Minggu, 13 Juli 2014

Ramadhan di Perantauan

             Aku menelusuri pasar sore yang hanya dibuka saat bulan Ramadhan. Ada banyak meja-meja pedagang yang menjual aneka macam ta’jil di sini. Aku memperhatikan pengunjung pasar ini yang semakin sore semakin sumpek karena banyaknya orang yang datang.
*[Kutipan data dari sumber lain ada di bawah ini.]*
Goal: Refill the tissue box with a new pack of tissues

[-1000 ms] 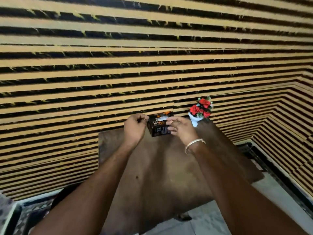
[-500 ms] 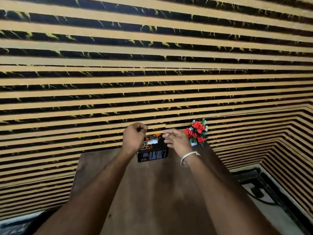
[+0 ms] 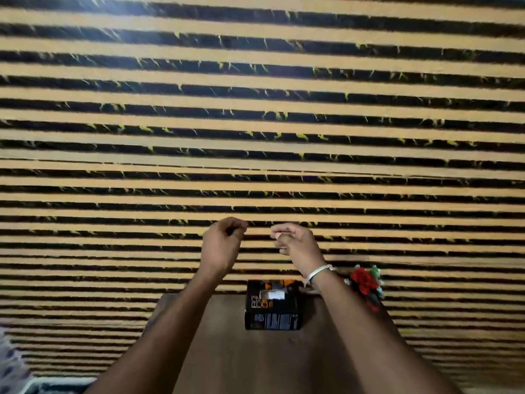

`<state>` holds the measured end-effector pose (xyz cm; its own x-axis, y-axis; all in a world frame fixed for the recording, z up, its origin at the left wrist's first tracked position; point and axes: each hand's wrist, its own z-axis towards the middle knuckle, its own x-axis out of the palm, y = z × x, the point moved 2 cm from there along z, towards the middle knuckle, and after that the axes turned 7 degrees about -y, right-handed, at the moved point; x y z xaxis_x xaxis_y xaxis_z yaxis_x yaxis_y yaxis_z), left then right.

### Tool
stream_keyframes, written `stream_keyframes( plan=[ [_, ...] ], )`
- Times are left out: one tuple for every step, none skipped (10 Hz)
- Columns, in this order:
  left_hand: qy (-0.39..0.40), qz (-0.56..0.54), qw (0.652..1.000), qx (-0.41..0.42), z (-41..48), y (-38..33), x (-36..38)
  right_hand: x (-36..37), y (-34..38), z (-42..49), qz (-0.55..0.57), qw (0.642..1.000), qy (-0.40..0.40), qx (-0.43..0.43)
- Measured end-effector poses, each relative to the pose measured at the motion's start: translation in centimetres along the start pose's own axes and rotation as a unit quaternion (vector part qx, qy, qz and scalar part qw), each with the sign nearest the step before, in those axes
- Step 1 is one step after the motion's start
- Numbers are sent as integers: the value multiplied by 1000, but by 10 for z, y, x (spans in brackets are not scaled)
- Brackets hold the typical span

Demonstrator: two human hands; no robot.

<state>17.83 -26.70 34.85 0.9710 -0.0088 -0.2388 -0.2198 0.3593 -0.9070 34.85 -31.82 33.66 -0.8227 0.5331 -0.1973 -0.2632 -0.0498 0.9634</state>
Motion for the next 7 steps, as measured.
stream_keyframes(
  plan=[
    [-20, -20, 999, 35, 16, -45, -11, -13, 49, 20, 15, 998, 17, -63],
    [-37, -41, 996, 72, 32, -85, -22, -25, 97, 38, 36, 992, 26, -122],
    [-62, -51, 992, 100, 45, -122, -33, -33, 141, 52, 52, 984, 25, -170],
    [-80, -42, 986, 141, 58, -149, -43, -40, 174, 61, 71, 976, 23, -204],
    [-102, -35, 983, 149, 67, -165, -52, -41, 191, 64, 69, 973, 13, -220],
    [-102, -37, 979, 173, 71, -172, -57, -42, 198, 66, 76, 972, 9, -223],
    [-106, -29, 978, 178, 76, -178, -61, -41, 204, 61, 75, 972, 1, -221]
  ],
)
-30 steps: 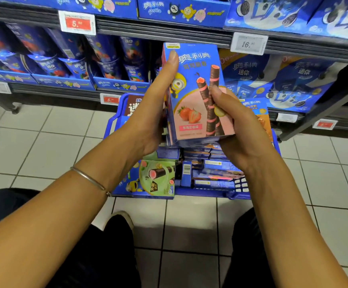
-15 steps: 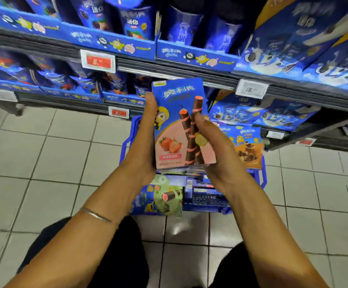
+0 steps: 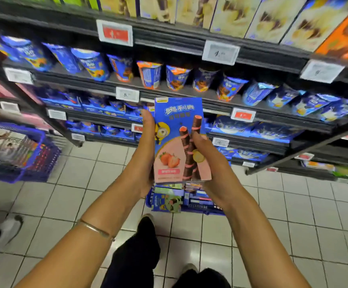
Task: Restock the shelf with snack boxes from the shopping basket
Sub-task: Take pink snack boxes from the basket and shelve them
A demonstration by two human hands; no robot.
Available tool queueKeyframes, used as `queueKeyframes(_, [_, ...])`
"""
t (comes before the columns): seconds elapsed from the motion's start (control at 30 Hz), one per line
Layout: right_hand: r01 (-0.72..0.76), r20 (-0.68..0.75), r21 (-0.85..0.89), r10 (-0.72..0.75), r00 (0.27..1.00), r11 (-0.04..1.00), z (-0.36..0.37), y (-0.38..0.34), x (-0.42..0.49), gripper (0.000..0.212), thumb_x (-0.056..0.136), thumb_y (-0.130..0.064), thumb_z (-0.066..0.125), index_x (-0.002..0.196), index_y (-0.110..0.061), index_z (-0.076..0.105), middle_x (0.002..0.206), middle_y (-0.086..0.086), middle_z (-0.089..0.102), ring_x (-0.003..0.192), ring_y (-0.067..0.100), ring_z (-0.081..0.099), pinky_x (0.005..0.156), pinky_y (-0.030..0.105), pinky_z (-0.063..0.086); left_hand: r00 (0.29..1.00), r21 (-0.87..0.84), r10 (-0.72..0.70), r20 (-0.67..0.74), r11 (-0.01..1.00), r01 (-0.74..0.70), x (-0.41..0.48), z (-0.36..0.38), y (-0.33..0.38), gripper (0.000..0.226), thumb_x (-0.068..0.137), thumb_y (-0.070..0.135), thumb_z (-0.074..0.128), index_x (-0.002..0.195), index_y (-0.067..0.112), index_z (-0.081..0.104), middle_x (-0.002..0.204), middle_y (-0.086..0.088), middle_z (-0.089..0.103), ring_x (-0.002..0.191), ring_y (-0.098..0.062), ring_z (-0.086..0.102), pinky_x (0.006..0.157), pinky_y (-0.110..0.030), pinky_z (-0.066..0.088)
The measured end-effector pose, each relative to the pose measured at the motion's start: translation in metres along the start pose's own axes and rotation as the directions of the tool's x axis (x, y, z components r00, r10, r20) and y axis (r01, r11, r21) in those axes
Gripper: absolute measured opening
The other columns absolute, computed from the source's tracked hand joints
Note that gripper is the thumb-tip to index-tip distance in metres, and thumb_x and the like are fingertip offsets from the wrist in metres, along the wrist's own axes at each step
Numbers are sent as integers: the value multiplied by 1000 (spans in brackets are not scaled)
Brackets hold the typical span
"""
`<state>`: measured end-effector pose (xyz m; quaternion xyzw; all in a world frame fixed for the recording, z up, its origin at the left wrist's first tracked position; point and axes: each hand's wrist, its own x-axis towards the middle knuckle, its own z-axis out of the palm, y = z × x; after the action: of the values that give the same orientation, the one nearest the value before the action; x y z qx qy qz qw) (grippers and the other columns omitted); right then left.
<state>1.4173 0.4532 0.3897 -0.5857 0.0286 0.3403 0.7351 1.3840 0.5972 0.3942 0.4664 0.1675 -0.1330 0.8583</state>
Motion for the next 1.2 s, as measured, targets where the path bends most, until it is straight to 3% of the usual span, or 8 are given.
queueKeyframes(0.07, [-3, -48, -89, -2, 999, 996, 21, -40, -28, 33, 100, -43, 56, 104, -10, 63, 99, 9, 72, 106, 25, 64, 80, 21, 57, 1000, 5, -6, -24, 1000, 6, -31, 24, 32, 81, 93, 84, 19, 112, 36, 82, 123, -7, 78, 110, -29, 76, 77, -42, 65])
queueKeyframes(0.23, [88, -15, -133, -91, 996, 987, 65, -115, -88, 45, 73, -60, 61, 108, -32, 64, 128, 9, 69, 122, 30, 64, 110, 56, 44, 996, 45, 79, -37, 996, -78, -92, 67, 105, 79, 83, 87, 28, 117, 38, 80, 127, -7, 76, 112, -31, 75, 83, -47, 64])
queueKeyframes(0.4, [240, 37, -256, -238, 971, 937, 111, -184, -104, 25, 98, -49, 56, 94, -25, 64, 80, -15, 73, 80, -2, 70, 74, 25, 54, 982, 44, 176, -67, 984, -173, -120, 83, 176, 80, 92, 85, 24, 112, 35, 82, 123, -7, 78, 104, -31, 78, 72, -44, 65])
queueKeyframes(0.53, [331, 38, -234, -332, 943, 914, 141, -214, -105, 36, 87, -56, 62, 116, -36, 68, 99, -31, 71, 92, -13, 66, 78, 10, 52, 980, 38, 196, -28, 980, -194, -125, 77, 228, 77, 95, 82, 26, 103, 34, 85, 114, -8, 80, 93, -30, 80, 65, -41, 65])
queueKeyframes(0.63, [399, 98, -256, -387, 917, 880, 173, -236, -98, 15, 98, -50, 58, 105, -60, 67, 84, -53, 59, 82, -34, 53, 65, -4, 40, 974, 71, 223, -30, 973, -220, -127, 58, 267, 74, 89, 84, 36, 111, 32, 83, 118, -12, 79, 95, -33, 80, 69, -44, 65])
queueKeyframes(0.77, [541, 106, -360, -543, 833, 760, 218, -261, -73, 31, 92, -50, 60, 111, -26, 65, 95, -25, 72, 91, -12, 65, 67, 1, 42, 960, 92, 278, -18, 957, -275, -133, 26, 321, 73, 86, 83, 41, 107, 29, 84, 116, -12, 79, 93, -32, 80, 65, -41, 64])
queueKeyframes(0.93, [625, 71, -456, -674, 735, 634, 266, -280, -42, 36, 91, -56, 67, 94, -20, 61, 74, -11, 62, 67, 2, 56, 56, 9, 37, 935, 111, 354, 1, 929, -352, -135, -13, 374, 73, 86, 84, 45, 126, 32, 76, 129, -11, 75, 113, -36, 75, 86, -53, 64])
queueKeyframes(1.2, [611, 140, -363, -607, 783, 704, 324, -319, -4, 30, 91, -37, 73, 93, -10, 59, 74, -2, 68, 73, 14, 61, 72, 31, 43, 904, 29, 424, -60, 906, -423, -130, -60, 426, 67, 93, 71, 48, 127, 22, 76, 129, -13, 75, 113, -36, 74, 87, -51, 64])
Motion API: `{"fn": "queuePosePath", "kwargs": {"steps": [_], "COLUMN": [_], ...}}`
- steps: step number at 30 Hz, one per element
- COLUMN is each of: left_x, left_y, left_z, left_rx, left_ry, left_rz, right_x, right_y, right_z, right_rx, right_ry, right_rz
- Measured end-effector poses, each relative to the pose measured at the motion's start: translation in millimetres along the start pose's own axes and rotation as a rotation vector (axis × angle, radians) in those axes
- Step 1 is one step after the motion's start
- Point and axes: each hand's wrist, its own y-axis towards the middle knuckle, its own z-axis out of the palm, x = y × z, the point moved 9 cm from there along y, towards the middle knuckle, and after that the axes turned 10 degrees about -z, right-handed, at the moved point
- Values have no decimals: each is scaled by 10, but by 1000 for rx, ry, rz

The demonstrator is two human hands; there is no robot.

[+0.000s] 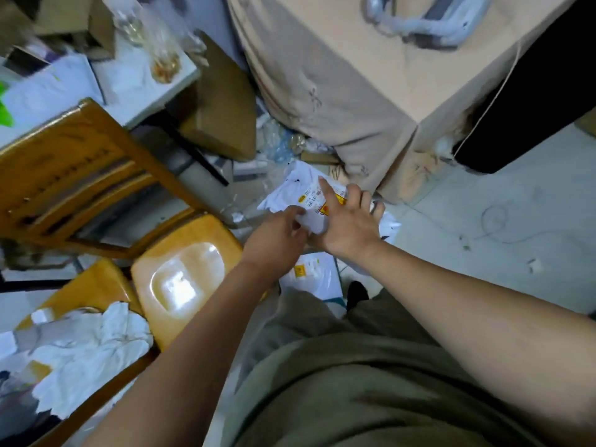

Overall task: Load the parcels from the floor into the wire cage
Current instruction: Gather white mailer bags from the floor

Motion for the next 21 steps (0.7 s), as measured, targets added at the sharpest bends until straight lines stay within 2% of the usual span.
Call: {"fn": "queuePosePath", "kwargs": {"steps": [5,13,21], "left_x": [-294,-536,-1383], "left_y": [-438,-908,-1364], "left_z": [-152,-142,509], "left_rx": [1,115,205], "left_ry": [-43,158,346], "left_rz": [161,327,564], "right_x": [-192,-469,-1122], "right_y": [-453,-1421,-2692], "right_z": [-439,-483,-508], "right_rx": [-162,-213,-359], "right_ry": [32,170,255], "right_rz": [142,414,710]}}
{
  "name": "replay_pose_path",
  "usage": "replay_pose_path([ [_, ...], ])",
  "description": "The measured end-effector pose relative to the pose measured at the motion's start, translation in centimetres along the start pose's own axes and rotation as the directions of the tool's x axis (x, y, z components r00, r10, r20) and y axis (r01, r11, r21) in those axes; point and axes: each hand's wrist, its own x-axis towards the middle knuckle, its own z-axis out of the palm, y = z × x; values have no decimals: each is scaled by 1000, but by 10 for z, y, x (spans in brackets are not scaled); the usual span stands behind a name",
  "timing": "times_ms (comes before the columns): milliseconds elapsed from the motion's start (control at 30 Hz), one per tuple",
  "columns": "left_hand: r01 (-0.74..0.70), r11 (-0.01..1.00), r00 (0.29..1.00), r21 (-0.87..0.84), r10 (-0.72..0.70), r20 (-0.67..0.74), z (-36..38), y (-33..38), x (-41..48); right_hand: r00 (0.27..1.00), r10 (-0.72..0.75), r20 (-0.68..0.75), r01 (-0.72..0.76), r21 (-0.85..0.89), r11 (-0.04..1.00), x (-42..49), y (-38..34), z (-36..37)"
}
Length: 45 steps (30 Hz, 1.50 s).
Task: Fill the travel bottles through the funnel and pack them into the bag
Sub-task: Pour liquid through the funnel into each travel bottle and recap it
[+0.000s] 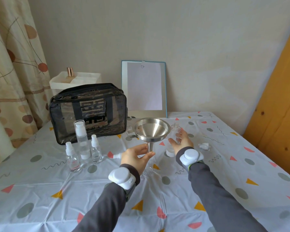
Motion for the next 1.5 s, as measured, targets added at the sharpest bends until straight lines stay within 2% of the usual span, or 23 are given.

Mataku tertuju pada sepasang suami-istri, dan dua anak perempuan kecil di tengah-tengah mereka, yang sedang membeli kolak di seberangku. Wajah mereka tampak berseri dan bersemangat. Keluarga yang harmonis.

              Aku meneruskan perjalananku menelusuri pasar ini. Saat tiba di penjual tekwan model, aku jadi teringat dengan Mama di Palembang. Biasanya Mama suka membuat tekwan model sebagai salah satu menu buka puasa.

               Aku mendesah sedih. Satu tahun yang lalu aku masih bisa merasakan Ramadhan di tengah hangatnya keluarga-Mama, Papa, dan Mbak Vita. Makan sahur bersama, lalu bertadarus sambil menunggu adzan subuh, ngabuburit ke Jembatan Ampera memburu ta’jil, lalu pergi ke masjid bersama untuk shalat tarawih.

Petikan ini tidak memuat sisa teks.